◆ EXERCISE DIRECTIONS ◆
Would you repeat word for word the lines of the listing that follows, from the one with "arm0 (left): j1" up to and including the one with "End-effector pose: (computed", and leave out the images?

◆ DATA SHOWN ◆
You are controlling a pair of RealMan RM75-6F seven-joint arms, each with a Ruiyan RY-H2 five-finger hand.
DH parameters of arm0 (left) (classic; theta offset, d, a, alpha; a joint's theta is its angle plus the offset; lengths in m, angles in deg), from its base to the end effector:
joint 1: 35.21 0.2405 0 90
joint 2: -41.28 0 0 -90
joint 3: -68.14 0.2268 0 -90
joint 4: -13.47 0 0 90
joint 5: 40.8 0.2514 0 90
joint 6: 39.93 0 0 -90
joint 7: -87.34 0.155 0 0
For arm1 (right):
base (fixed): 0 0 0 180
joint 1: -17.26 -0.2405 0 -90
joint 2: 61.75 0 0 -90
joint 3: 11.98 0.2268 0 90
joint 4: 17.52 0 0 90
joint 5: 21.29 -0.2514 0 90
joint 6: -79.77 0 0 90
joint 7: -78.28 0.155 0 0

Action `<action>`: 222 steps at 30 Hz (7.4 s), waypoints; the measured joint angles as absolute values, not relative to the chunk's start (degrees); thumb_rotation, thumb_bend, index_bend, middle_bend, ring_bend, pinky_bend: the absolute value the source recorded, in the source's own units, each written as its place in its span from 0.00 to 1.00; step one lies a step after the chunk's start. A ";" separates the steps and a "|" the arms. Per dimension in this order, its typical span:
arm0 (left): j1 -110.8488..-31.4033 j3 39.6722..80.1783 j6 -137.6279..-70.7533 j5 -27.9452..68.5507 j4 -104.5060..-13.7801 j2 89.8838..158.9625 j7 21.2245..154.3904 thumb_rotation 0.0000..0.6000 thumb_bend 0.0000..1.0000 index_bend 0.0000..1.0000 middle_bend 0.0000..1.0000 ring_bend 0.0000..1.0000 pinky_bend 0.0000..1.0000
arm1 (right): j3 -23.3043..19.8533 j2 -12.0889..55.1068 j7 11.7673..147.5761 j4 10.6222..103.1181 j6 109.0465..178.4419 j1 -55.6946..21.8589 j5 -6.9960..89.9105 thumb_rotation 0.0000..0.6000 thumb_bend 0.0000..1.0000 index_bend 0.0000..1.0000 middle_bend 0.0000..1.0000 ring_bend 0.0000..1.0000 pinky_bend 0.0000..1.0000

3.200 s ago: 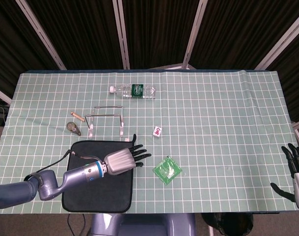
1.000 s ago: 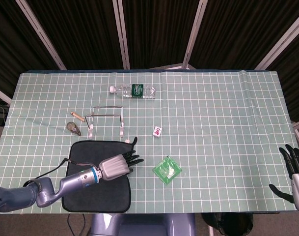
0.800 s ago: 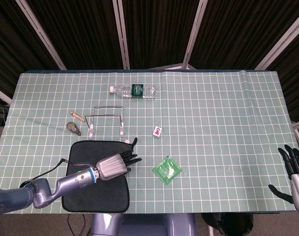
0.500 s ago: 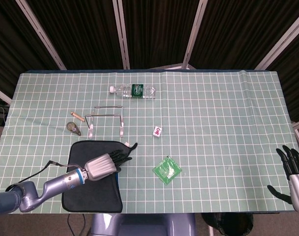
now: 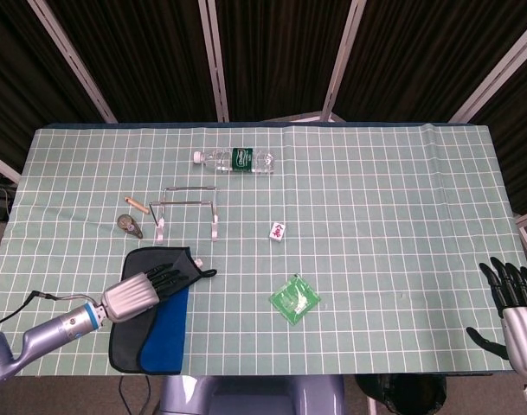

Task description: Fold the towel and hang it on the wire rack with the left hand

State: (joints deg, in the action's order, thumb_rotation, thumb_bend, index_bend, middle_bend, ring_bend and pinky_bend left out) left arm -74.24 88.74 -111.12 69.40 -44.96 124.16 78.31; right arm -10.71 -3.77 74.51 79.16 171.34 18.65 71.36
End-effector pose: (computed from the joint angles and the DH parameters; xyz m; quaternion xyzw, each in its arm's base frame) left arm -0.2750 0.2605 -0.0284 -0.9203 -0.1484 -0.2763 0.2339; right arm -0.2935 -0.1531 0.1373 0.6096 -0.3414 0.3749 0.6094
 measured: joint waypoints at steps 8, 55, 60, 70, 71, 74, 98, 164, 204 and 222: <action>-71.13 89.83 -114.25 69.95 -40.63 123.78 75.58 1.00 0.60 0.72 0.00 0.00 0.00 | -10.81 -3.48 73.71 79.27 171.26 18.59 71.57 1.00 0.00 0.00 0.00 0.00 0.00; -67.44 88.95 -119.74 71.39 -29.56 123.88 69.71 1.00 0.00 0.00 0.00 0.00 0.00 | -11.05 -3.45 72.76 80.05 171.64 18.68 72.30 1.00 0.00 0.00 0.00 0.00 0.00; -67.52 86.75 -121.35 69.45 -32.55 122.10 67.40 1.00 0.00 0.00 0.00 0.00 0.00 | -11.10 -3.60 73.05 80.12 171.70 18.69 72.43 1.00 0.00 0.00 0.00 0.00 0.00; -71.71 81.18 -116.12 65.05 -45.20 119.26 69.32 1.00 0.18 0.22 0.00 0.00 0.00 | -11.16 -3.85 73.64 80.08 171.66 18.66 72.52 1.00 0.00 0.00 0.00 0.00 0.00; -72.23 80.74 -114.71 64.50 -46.30 119.19 70.06 1.00 0.23 0.24 0.00 0.00 0.00 | -11.17 -3.85 73.68 80.07 171.62 18.65 72.53 1.00 0.00 0.00 0.00 0.00 0.00; -74.05 79.35 -108.63 62.27 -50.23 119.04 73.76 1.00 0.31 0.33 0.00 0.00 0.00 | -11.16 -3.87 73.82 80.02 171.54 18.62 72.42 1.00 0.00 0.00 0.00 0.00 0.00; -80.12 72.67 -87.51 49.55 -61.57 123.42 90.74 1.00 0.41 0.41 0.00 0.00 0.00 | -10.73 -3.98 74.97 79.14 170.27 18.20 70.54 1.00 0.00 0.00 0.00 0.00 0.00; -75.15 75.78 -98.83 55.78 -48.35 122.43 72.06 1.00 0.13 0.00 0.00 0.00 0.00 | -11.21 -3.30 73.42 79.31 169.71 17.98 70.93 1.00 0.00 0.00 0.00 0.00 0.00; -73.49 80.11 -104.30 62.36 -61.21 120.49 60.99 1.00 0.13 0.00 0.00 0.00 0.00 | -11.95 -4.71 75.63 79.93 172.64 19.07 73.92 1.00 0.00 0.00 0.00 0.00 0.00; -72.28 81.44 -98.61 56.10 -54.28 120.89 48.35 1.00 0.13 0.01 0.00 0.00 0.00 | -11.77 -4.69 75.55 79.97 172.30 18.94 73.55 1.00 0.00 0.00 0.00 0.00 0.00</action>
State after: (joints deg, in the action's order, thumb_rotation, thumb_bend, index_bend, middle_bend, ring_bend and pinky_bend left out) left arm -72.28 81.44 -98.61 56.10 -54.28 120.89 48.35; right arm -11.77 -4.69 75.55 79.97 172.30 18.94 73.55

◆ ANSWER TO THE EXERCISE ◆
arm0 (left): j1 -110.8488..-31.4033 j3 39.6722..80.1783 j6 -137.6279..-70.7533 j5 -27.9452..68.5507 j4 -104.5060..-13.7801 j2 89.8838..158.9625 j7 21.2245..154.3904 thumb_rotation 0.0000..0.6000 thumb_bend 0.0000..1.0000 index_bend 0.0000..1.0000 middle_bend 0.0000..1.0000 ring_bend 0.0000..1.0000 pinky_bend 0.0000..1.0000
arm1 (right): j3 -23.3043..19.8533 j2 -12.0889..55.1068 j7 11.7673..147.5761 j4 10.6222..103.1181 j6 109.0465..178.4419 j1 -55.6946..21.8589 j5 -6.9960..89.9105 thumb_rotation 0.0000..0.6000 thumb_bend 0.0000..1.0000 index_bend 0.0000..1.0000 middle_bend 0.0000..1.0000 ring_bend 0.0000..1.0000 pinky_bend 0.0000..1.0000

3.200 s ago: 
1.000 s ago: 
0.800 s ago: 
0.500 s ago: 
now: 

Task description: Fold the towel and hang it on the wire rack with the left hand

State: (joints deg, in the action's order, thumb_rotation, thumb_bend, index_bend, middle_bend, ring_bend and pinky_bend left out) left arm -74.24 88.74 -111.12 69.40 -44.96 124.16 78.31; right arm -10.71 -3.77 74.51 79.16 171.34 18.65 71.36
End-effector pose: (computed from the joint angles and the DH parameters; xyz m; quaternion xyzw, each in its arm's base frame) left arm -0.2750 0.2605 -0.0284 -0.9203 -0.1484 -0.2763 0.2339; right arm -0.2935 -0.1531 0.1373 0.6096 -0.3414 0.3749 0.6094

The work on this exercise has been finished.